■ **Task statement**
In the records below, find every line with the word "shown" and copy it.

* * *

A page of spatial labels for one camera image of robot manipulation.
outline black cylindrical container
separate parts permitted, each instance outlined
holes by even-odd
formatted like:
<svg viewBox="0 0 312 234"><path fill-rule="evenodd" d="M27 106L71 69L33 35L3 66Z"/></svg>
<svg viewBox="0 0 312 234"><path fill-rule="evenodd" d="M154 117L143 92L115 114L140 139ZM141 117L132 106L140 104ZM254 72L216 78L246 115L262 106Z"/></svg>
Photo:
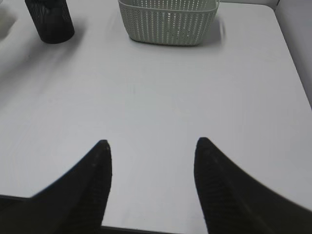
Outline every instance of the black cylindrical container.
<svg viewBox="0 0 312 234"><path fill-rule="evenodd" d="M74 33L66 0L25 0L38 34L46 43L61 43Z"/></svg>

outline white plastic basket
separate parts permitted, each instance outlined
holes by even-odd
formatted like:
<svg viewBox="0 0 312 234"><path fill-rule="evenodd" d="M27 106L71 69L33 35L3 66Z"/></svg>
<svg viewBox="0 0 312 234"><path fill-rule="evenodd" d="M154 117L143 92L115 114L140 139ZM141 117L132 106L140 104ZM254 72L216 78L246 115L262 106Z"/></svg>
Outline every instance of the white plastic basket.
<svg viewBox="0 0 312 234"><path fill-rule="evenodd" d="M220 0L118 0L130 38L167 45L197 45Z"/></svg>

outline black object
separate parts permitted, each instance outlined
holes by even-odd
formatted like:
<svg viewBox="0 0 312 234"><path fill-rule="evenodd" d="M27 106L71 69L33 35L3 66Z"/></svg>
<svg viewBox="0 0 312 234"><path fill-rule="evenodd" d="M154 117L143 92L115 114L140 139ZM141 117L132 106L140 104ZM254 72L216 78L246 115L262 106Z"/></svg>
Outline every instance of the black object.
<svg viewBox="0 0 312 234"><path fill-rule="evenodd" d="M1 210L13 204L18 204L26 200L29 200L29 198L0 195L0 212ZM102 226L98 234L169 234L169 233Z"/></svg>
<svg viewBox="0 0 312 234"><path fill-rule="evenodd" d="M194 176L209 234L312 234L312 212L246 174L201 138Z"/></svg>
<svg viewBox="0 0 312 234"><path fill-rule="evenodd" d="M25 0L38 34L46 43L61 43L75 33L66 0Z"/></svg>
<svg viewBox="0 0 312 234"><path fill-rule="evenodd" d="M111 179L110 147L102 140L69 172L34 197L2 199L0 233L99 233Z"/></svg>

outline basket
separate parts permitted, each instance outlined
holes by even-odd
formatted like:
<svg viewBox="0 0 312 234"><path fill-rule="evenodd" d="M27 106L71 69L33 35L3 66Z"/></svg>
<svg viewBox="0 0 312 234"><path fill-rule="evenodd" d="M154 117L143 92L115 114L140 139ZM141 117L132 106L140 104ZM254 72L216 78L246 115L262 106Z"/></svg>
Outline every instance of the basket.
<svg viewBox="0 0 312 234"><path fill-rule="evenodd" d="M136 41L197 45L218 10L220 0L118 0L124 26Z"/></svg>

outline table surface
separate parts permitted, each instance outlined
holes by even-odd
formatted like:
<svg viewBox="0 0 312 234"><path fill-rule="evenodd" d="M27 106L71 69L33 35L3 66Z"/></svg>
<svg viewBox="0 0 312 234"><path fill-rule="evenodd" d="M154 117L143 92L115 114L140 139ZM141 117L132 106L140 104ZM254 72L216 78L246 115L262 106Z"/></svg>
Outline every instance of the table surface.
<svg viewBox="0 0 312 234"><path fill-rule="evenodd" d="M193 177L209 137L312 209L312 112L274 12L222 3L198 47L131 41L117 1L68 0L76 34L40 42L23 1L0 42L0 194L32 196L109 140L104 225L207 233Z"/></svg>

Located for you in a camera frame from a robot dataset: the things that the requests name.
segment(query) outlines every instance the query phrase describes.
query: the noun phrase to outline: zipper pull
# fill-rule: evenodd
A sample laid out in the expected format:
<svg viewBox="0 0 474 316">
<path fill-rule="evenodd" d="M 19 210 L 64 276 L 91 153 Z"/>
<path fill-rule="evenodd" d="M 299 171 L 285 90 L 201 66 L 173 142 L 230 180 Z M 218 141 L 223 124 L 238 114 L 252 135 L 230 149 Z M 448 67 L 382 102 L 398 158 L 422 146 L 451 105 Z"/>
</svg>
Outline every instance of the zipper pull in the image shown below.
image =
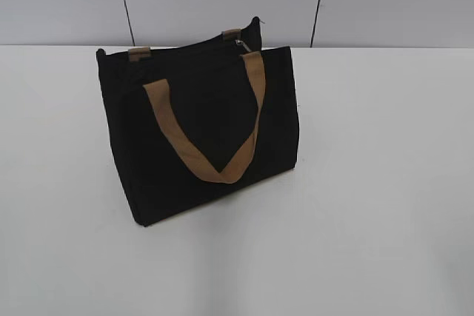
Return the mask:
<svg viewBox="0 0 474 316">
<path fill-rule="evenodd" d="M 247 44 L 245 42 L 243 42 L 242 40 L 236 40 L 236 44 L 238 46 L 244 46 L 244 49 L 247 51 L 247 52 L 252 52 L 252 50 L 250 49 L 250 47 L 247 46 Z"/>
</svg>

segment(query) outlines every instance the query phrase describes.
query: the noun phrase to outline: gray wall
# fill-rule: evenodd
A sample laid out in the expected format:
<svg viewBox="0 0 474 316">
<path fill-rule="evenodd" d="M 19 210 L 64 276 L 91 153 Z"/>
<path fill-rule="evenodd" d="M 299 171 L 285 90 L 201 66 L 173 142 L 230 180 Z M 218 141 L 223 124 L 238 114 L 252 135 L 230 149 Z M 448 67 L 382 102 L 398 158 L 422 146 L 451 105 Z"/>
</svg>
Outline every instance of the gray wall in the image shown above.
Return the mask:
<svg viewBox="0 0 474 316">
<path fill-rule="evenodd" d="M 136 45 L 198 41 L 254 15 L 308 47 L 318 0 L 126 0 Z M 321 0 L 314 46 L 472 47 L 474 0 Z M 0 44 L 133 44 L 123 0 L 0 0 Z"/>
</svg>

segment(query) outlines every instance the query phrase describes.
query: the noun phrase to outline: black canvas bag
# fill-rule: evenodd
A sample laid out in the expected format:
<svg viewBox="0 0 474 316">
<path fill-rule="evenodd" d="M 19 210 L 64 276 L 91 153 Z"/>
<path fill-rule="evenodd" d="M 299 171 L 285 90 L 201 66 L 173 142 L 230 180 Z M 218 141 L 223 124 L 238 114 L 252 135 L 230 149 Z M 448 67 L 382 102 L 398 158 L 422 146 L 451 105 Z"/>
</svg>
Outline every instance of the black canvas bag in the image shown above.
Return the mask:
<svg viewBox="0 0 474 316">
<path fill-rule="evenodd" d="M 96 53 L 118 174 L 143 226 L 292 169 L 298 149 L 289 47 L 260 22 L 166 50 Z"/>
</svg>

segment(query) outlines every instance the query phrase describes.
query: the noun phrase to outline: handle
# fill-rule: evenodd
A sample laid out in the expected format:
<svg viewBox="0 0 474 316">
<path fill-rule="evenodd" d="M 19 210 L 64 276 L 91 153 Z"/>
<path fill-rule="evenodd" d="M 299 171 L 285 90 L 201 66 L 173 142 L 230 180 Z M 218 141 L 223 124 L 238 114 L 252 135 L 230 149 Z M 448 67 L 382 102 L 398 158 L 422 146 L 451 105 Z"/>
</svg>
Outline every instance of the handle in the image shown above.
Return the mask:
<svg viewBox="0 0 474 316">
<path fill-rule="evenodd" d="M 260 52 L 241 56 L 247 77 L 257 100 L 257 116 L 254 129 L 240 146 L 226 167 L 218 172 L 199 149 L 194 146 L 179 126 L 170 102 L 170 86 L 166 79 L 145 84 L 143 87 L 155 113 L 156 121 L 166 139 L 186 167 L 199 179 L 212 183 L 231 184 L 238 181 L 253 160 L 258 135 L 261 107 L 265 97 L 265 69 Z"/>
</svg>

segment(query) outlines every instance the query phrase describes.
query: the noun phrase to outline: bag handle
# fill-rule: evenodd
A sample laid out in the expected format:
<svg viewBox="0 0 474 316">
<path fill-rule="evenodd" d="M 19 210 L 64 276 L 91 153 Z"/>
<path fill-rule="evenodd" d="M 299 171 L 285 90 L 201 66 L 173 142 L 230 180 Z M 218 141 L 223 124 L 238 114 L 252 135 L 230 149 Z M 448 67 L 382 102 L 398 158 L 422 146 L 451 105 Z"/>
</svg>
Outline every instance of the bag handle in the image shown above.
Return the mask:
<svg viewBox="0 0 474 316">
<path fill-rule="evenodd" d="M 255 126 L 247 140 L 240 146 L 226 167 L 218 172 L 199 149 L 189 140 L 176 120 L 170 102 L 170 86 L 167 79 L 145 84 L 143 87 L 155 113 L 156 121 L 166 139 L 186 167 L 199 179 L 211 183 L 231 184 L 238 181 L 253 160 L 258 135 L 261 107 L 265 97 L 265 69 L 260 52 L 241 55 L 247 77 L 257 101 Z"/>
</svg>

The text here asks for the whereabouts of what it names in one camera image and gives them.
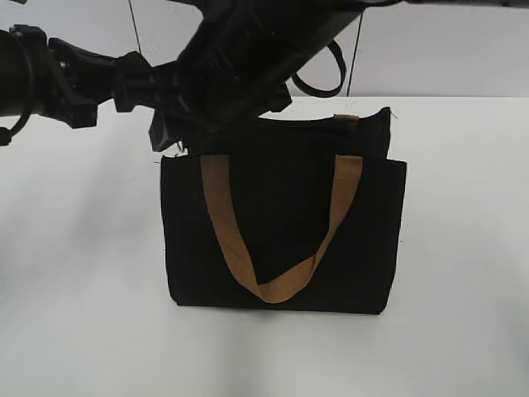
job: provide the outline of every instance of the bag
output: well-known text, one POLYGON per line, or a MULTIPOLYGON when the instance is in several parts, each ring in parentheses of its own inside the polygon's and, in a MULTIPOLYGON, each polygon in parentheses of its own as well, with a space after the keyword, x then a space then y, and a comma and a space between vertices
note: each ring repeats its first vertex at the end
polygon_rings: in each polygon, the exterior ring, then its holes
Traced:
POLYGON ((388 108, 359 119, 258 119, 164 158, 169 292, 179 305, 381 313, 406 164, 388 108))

* * *

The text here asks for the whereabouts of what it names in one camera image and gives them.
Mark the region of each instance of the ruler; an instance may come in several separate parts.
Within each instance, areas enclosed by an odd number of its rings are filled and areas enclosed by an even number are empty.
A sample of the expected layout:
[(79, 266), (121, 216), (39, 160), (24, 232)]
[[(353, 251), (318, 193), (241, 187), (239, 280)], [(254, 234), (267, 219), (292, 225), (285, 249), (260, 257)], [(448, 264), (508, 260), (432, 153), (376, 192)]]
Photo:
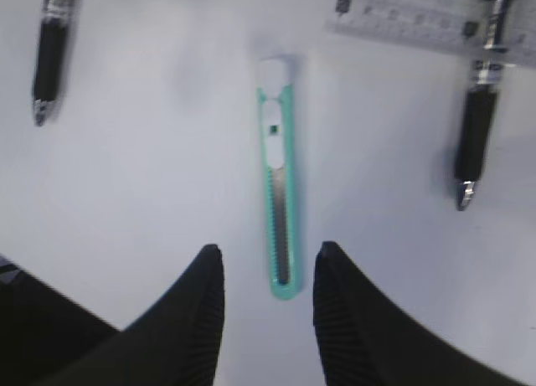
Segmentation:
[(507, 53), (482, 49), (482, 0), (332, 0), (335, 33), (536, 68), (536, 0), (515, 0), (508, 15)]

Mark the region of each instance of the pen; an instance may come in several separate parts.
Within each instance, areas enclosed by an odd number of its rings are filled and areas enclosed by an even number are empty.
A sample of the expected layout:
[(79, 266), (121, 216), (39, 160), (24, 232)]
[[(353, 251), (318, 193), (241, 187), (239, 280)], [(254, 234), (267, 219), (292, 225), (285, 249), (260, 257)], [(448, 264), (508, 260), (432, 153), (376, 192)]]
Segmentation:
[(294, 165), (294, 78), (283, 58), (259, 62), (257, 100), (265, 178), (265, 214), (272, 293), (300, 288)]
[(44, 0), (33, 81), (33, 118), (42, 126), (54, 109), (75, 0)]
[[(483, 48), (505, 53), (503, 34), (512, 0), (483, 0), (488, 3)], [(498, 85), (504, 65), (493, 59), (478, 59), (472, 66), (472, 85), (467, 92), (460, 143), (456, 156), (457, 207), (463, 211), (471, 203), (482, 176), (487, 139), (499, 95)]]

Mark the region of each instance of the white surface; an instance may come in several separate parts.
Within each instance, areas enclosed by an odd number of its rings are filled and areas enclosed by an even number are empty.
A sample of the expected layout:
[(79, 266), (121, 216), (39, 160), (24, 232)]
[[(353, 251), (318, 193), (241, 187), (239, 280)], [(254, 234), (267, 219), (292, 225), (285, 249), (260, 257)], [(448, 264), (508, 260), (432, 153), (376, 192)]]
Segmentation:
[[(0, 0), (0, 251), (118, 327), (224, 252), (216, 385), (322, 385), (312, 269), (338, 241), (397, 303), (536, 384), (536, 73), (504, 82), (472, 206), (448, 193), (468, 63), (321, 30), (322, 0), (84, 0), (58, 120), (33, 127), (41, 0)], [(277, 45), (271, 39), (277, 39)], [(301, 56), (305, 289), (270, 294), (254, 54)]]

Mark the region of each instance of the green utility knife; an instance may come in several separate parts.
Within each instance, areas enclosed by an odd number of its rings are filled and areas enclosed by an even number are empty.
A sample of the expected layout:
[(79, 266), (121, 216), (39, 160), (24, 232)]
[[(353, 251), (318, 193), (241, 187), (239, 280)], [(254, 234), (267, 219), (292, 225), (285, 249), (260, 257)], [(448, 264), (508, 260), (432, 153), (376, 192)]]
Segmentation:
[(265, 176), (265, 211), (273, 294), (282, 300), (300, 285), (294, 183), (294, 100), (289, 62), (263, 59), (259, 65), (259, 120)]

* * *

■ **Answer to this exercise**
Outline every instance of the zipper pull in the image shown below.
Outline every instance of the gray wall in the image shown above.
Outline every instance of the black canvas bag in the image shown above.
Outline every instance of the handle in the image shown above.
Outline every instance of the bag handle in the image shown above.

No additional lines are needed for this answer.